Retreat from Ctesiphon
As it turns out, the Poona Division has only just quit Aziziya in time to avoid its pursuers. The flotilla continues mud-hopping along behind them as they make good time to Umm-at-Tubal, but it’s now seeming likely that General Townshend may have to fight some kind of rearguard action to keep the heat off. Only a few days ago he was confident of holding Kut-al-Amara if besieged there. Now it’s in question whether he’ll ever reach the town…

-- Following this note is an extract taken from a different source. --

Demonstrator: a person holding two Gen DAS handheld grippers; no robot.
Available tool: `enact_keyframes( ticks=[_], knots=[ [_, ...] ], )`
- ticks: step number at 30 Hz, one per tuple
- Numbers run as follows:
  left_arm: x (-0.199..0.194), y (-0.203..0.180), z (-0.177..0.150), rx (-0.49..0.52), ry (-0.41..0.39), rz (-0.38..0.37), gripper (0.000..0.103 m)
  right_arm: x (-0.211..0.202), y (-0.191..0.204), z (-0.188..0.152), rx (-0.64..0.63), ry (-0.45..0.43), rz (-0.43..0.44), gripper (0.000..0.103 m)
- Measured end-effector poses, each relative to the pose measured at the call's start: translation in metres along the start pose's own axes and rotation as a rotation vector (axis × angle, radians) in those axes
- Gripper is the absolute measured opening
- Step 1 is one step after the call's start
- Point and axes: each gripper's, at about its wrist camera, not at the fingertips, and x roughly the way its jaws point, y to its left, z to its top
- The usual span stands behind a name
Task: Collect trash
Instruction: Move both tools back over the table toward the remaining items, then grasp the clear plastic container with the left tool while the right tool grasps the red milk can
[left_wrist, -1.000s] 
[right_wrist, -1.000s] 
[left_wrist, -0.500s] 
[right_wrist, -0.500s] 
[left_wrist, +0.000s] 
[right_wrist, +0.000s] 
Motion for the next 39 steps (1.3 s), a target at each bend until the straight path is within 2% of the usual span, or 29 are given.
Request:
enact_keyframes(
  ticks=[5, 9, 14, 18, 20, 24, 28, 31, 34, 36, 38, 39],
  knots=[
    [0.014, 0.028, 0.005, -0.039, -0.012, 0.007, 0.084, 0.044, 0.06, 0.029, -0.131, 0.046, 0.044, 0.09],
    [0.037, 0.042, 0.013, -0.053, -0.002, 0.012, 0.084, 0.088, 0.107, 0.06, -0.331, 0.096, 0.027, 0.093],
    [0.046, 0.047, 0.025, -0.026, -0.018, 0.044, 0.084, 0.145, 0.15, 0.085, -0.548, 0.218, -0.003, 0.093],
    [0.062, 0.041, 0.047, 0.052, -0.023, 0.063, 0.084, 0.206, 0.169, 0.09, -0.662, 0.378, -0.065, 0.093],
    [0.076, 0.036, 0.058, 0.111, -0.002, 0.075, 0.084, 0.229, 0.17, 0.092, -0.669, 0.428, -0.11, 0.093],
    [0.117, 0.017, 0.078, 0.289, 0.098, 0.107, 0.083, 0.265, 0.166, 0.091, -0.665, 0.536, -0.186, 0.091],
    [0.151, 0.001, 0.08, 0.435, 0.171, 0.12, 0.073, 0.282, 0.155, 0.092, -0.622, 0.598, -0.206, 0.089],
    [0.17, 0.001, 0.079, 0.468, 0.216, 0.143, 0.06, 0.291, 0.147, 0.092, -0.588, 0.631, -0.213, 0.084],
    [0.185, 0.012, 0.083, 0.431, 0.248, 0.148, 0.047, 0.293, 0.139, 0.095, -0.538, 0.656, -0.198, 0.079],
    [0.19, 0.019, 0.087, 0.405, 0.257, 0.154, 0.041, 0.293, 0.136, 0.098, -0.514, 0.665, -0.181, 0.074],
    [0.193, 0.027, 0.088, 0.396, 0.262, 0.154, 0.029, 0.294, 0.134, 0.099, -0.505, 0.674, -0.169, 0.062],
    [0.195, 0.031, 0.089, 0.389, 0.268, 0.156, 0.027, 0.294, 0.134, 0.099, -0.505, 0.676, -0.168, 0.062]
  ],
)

We are finally done with this damned battle; or at least as “done” as we can reasonably be. Skirmishing and relatively heavy attacks will continue until mid-December, but as far as it matters to anyone, the Fourth Battle of the Isonzo has now come to its end. I’d do a map to illustrate the Italian “gains”, if there were any point to it. They’ve taken maybe a couple of square kilometres of ground, none of it of any tactical or strategic importance. They’ve taken 50,000 casualties to the Austro-Hungarians’ 32,000. And we are now, finally, finally, done with major actions on the Italian Front for the year.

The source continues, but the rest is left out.